Welcome to the IPISB conference!

The Information, Probability and Inference in Systems Biology Conference (IPISB2016) will be held from May 18-20, 2016 at IST Austria in Klosterneuburg, Austria.

Conference organizers:

Peter Swain, University of Edinburgh
Gasper Tkacik, IST Austria

The meeting will address the following key areas:

  • New information-theoretic approaches to sensing and signal transduction by cells with an emphasis on dynamic problems, including the quantification and statistical estimation of information in molecular biology.
  • Study of stochastic biochemical networks—new developments in Monte Carlo simulation methods, approximate analytical techniques, and the need for a more developed theory of stochastic chemical reaction networks.
  • Inferential methods for statistical modelling of time series data from single cells, including simulation-based methods, likelihood-free inference, particle filtering techniques and reversible jump MCMC. 
  • Cellular decision-making, both intracellular and intercellular—how to apply mathematics of decision theory to the biological context.
  • The links between control theory, decision-making, and information theory, as applied to systems, evolutionary, and synthetic biology.

A major challenge in biology is to understand how cells sense and process extracellular signals. Cells in a developing organism must respond to positional cues to adopt appropriate cell fates; cancerous cells ignore restraining signals sent from the rest of the body; bacteria sense each other and launch a virulent attack only when their population reaches a critical density, or may switch to a persistent, non-growing mode.
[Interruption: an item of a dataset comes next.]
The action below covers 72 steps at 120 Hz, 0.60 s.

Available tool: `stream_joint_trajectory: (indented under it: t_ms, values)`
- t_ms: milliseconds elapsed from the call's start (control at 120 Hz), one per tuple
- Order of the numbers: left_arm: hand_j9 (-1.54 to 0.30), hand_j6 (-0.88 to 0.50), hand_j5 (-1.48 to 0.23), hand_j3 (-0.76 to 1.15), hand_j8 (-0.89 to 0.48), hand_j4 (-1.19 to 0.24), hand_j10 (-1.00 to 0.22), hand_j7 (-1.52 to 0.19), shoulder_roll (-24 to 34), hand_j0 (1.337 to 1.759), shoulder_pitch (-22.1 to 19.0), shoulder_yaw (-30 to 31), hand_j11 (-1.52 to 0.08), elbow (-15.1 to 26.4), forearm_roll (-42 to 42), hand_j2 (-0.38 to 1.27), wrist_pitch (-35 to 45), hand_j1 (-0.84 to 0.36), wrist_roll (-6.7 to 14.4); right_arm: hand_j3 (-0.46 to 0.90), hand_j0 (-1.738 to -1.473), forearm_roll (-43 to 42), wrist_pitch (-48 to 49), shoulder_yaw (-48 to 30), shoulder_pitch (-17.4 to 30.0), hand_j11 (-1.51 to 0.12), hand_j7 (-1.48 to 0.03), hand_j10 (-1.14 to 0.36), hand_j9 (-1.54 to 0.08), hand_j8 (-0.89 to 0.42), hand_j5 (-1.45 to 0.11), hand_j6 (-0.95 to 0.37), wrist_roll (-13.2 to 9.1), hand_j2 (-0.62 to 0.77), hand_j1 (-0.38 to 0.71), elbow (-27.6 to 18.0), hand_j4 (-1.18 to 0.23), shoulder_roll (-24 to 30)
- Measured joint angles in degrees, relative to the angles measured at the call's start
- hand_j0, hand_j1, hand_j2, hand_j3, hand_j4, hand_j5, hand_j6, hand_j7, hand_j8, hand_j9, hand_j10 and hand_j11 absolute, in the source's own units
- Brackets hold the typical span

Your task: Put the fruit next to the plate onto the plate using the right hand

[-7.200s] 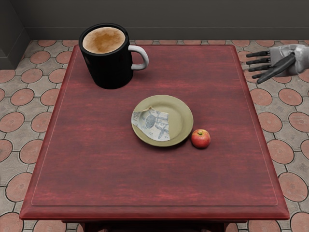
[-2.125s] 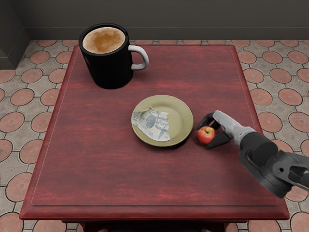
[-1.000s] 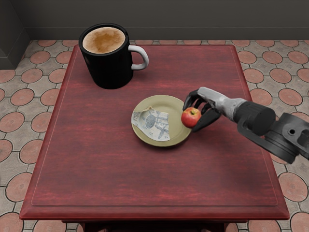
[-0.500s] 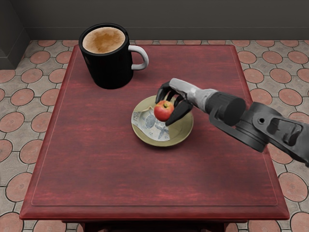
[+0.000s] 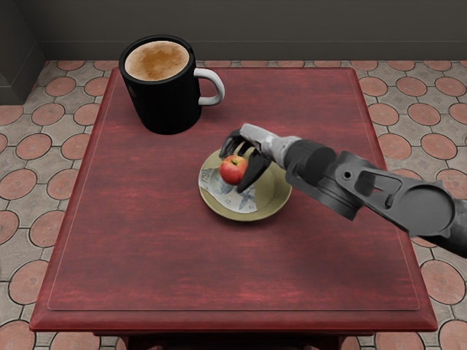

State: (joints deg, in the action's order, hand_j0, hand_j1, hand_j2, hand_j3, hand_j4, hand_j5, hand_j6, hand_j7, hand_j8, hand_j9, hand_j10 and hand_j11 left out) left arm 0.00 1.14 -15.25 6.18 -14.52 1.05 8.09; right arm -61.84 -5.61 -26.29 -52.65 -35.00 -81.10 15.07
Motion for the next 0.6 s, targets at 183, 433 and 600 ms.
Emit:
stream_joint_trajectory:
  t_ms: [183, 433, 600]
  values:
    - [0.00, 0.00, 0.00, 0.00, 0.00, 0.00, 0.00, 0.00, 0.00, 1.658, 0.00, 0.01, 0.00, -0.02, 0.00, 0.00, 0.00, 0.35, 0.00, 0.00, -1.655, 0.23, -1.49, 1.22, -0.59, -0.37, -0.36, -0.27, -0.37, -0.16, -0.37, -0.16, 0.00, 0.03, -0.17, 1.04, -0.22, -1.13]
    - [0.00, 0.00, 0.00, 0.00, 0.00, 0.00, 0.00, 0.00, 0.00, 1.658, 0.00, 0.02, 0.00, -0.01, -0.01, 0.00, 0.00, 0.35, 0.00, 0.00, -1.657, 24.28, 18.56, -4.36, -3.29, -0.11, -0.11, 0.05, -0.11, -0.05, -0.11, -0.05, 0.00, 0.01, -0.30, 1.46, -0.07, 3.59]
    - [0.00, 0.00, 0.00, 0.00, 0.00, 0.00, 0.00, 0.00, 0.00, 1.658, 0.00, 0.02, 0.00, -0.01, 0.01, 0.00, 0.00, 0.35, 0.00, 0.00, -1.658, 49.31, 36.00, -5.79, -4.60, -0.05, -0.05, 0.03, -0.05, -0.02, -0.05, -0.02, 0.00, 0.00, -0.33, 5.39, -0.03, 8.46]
Recent experiments have shown that such responses are probabilistic, subject both to random fluctuations in the environment as well as to noise in the inter- and intra-cellular signaling mechanisms. While these biological processes are often explained in terms of “information processing” or “decision-making”, surprisingly little has been done to develop a sound theoretical framework for information processing and decision-making in biology in order to (i) make the relevant intuitions mathematically precise; (ii) develop principled methods to connect such formal frameworks to data.

The aim of our workshop is to bring experts in probability, information theory, and stochastic systems alongside experimental biologists to develop a common understanding of the principles underlying cellular signalling and decision-making and to develop techniques of quantitative analysis to experimentally investigate those principles.

Our workshop is particularly timely because of several recent and concurrent developments. First, experimental progress in single-cell imaging and microfluidic technology makes it possible to record stochastic fluctuations within single cells over time in response to controlled but fluctuating input signals. Second, the study of stochastic processes in biology has advanced to the point where we have mathematical frameworks to quantify noise, separate stochastic from signal components in cellular responses, and have experimental means to dissect the noise sources, with a physics-level of precision, in various regulatory and signaling networks. Third, to capture the consequences of such noise on communication and decision-making, the field has, in the past 5-10 years, witnessed the first successful applications of information theoretic approaches to the relevant cellular problems. Only within the last year or two has there been a series of high impact publications highlighting such applications, and a wider interdisciplinary audience of biologists, physicists, and mathematicians is starting to pay attention to recent developments.